What bells does the word ring in your head?
- Lifelong commitment
- Soul mate
The first thing that comes to my mind when I hear the word marriage is wedding!
And the reason behind it is simple. Weddings in India are usually a 10 days long affair, especially if you’re a Punjabi. And being a Punjabi myself I know that there are sooooooooooo many rituals and customs that the event is bound to be spread over such a long time period.
Now imagine that you are participating in a wedding and it’s a wedding of someone close to you. You will attend all the functions every night which will not get over before 3 am. So it’s like partying and celebrating till the wee hours of night every day. And since this kind of a schedule can get hectic for everyone, there is usually a gap of a day between every function, so if there are five days of functions add a day each between them, therefore it makes for a 10 day long elaborate affair.
I’ll give you a recent example. My best friend got married in January this year and we had a blast. Oh! What an event! It was definitely an event to remember which took place for a period of 14 days from 14th January to 27th January. Let me detail it further so that you can see for yourself what actually happens in a Big Fat Indian Wedding.
Our 1st function was the Bachelorette (which was an unofficial function of course.)

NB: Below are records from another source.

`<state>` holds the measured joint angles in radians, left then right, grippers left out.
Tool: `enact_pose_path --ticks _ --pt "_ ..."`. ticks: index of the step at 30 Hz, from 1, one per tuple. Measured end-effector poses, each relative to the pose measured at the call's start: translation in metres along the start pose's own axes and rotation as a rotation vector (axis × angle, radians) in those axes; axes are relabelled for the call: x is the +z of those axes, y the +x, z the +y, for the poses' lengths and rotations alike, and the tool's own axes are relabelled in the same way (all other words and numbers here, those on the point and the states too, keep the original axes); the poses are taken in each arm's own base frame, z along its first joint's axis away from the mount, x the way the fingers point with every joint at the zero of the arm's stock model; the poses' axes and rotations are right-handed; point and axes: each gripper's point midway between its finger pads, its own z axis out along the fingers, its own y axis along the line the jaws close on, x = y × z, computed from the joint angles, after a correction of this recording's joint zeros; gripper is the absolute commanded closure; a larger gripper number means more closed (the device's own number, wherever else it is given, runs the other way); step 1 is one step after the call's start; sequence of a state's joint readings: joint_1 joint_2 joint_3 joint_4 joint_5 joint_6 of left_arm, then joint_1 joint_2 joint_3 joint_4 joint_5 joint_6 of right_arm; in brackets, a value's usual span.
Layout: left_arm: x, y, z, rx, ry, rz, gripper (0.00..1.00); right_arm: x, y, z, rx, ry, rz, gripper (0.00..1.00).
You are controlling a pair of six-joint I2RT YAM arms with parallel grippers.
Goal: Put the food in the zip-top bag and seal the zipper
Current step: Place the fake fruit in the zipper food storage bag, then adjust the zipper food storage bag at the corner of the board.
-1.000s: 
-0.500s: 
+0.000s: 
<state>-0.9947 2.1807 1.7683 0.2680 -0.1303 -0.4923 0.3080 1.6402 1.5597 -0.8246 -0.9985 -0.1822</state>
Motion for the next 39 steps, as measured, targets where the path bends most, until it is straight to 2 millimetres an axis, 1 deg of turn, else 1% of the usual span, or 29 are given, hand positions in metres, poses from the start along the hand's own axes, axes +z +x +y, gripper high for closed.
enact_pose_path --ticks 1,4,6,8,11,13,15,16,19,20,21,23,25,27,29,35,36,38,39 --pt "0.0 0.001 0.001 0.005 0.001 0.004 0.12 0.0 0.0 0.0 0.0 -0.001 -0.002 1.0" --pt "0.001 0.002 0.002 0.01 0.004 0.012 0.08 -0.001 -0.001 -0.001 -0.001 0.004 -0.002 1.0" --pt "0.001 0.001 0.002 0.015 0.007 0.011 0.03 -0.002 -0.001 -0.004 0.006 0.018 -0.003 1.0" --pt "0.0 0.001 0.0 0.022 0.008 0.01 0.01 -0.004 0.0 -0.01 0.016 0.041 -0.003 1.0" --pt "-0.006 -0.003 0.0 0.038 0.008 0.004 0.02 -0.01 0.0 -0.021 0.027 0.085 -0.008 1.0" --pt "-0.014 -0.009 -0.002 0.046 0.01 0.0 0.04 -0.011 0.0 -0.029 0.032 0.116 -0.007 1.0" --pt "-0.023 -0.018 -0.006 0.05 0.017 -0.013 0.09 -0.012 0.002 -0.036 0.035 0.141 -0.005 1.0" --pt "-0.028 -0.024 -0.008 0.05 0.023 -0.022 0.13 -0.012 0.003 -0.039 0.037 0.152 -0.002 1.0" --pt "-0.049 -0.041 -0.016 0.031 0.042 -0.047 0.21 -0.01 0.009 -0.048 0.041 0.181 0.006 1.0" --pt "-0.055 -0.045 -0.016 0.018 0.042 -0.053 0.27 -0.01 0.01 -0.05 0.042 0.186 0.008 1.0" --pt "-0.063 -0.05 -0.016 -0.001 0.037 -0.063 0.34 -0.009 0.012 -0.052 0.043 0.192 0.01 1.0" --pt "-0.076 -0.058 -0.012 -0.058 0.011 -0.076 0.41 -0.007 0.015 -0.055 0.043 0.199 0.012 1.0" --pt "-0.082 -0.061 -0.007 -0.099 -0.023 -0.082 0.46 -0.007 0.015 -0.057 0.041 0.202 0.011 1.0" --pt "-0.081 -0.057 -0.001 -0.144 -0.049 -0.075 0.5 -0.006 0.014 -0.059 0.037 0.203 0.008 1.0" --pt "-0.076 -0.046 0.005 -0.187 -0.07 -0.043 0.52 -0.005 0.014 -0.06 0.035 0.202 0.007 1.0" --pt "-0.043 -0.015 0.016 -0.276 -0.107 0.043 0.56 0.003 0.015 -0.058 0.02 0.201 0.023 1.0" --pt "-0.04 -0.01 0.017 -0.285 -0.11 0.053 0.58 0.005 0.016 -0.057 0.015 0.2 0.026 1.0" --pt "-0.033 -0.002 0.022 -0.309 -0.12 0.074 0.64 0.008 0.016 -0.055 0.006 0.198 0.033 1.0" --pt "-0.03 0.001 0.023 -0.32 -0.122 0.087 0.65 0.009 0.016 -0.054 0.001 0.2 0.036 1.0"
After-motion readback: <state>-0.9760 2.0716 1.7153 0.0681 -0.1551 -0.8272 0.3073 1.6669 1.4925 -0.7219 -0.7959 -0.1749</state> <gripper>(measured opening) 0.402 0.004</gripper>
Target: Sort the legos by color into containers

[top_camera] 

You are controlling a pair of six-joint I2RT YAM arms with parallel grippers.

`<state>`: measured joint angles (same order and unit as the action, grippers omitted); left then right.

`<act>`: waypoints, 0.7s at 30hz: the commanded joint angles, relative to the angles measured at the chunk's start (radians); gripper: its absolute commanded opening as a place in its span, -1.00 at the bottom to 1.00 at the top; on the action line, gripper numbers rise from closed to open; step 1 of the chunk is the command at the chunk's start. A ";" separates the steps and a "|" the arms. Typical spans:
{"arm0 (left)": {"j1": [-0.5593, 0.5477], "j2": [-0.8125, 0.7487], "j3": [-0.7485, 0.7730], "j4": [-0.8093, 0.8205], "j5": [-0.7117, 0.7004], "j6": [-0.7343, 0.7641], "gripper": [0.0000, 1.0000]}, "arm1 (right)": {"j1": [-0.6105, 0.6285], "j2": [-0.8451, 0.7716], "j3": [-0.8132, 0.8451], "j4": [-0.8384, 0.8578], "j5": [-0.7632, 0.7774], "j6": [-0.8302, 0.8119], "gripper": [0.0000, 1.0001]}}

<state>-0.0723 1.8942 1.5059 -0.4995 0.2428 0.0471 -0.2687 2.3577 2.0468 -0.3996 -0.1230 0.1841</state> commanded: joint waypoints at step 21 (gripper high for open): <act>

Ahem Ahem! A lot of shit went down that night. I’m sharing the sober most pictures since we all made a pact not to talk about the night or give any evidence of that night to anyone apart from the ones who were present there. Shhhhh….
Our 2nd function was the Sagan.
It is a ritual where the bride’s father applies tilak(a paste made of sandalwood, turmeric and organic red flowers) on the boy’s forehead and the groom’s mother places a red chunni (a two yard scarf) on the girl’s head and makes her wear some traditional jewellery. Both these rituals are a sign of acceptance of the bride and groom into new families.
Our 3rd function was the Chawki.
It is a tradition where you pray to the mother goddess to bless the bride and the groom with holy matrimony.
Our 4th function was the sangeet.
It is a musical program, which is held at both the bride as well as the groom’s house. Basically wedding folk songs are sung and all the relatives and friends dance and have a merry night. The ceremony is considered auspicious as the wedding songs are said to be full of blessings for the to-be weds.
Our 5th function was the mehendi.
Mehendi (henna) is a very important pre-wedding ritual in Punjabi weddings where henna is taken to the bride’s house by the groom’s sister and it is then applied to the girl’s hands and feet both.
Our 6th function was the actual day of the wedding.
The day where the bride and groom take seven rounds around a pious fire, reciting specific vows with each round. Vows made in the presence of the sacred fire are considered unbreakable. The groom also ties a mangalsutra around the bride’s neck which is a pious thread made of black beads. (Well these days’ people add gold beads and a diamond pendent also to the black beads.) The last ritual that completes the ceremony is when the groom applies sindoor (a red coloured powder) along the parting line of the bride’s hair or a dot at the beginning of her hairline as sindoor is a mark of a married woman in Hinduism.
Our 7th and the last function was the reception.
It’s a party thrown by the groom’s family in the honor of the bride. To welcome the newlywed Bride to her new home and wish the couple a happy married life.
I’m so happy that I chose to write this post and share these pictures with you guys because writing about it made me relive all those memories that are tucked so closely in my heart.